Tungsten is used in super alloys for the aerospace and other high tech industries, e.g. in the turbines of rockets and jet engines. It is the filament in all incandescent light bulbs and most fluorescents; it’s why Tom Edison is famous. Tungsten is used in armor plate, armor piercing ammunition and bunker buster bombs. Tungsten carbide is used for studs in snow tires and recently to make wedding rings instead of gold, and it is used to make the cutting tools—pictured left—that are used to machine products from automotive engine blocks to dental drills. Tungsten carbide tooling is critical to mining and drilling as well as road construction. 65% of USA tungsten consumption is used in the manufacture of new tungsten carbide.
Tungsten carbide is typically made by a process called sintering, in which different metal powders, having different melting points, are heated to a temperature approximating the lowest melting point—usually cobalt or nickel—which act as the “binders,“ holding together the unmelted particles of the hard carbides, i.e. tungsten. Technically, tungsten is the aggregate and cobalt is the matrix — like the peanuts and caramel in a PayDay candy bar on a microscopic level.
In the famous 1946 Film Noir, GILDA, starring Rita Hayworth in her signature role, George Macready plays a fiendish villain who is going to run the world by establishing a monopoly in tungsten. His theory was that control of a critical material could provide a lot of leverage, kinda like bending someone’s little finger backwards.
Apparently, the Chinese have seen the movie. China is the world’s largest tungsten consumer and producer. Since 2005,the Chinese Government — “in order to conserve its resources and meet increasing domestic demand” — has limited tungsten production and exports while increasing imports of tungsten, scrap carbide and high speed steel.
In response to China’s policies, scrap carbide prices per pound in the United States rose steadily until October 2008, when the price of scrap carbide fell precipitously, like everything else. Towards the end of 2010 and through 2011 and 2012, scrap carbide prices have risen again to near the 2008 highs.
According to the 2013 US Geological Survey, China has 61% of the world’s estimated tungsten reserves which, at its current rate of production, will be exhausted in 43 years. In 2005, the International Tungsten Industry Association estimated that these reserves would last about 140 years. In 2009, China produced 81% of the mined tungsten, world wide.
Because of its great value, reclamation of carbide from scrap is economically feasible. Since 2005, Machine Tool Recyclers has been purchasing tungsten carbide scrap for recovery. In 2011 and 2012 tungsten recycling from scrap accounted for over 50% of tungsten consumption by USA processors and end users, up significantly from 37% in 2010.

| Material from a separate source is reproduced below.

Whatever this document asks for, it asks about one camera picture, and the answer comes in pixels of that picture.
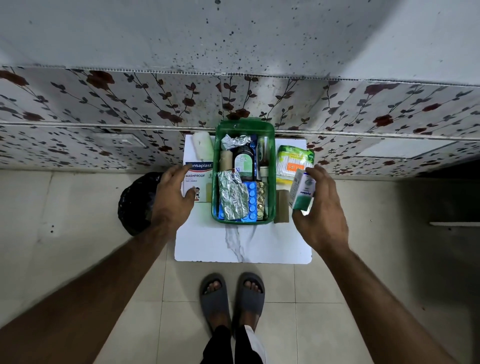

For a long time, tungsten carbide's extreme hardness made reclamation difficult. In the late 1960's and early 1970's, a new solution, known as the zinc recovery process, was devised. This process is based on tungsten carbide's reaction with zinc at high temperatures. It is the basis of recovering both hard and soft scrap.
Molten zinc will react with the cobalt (or nickel) in the carbide to cause swelling and cracking of the scrap metal. After this has occurred, the zinc is distilled from the crucible, leaving the scrap in a more brittle state.The carbide is then ground into a powder, usable in new products as an alternative to virgin tungsten.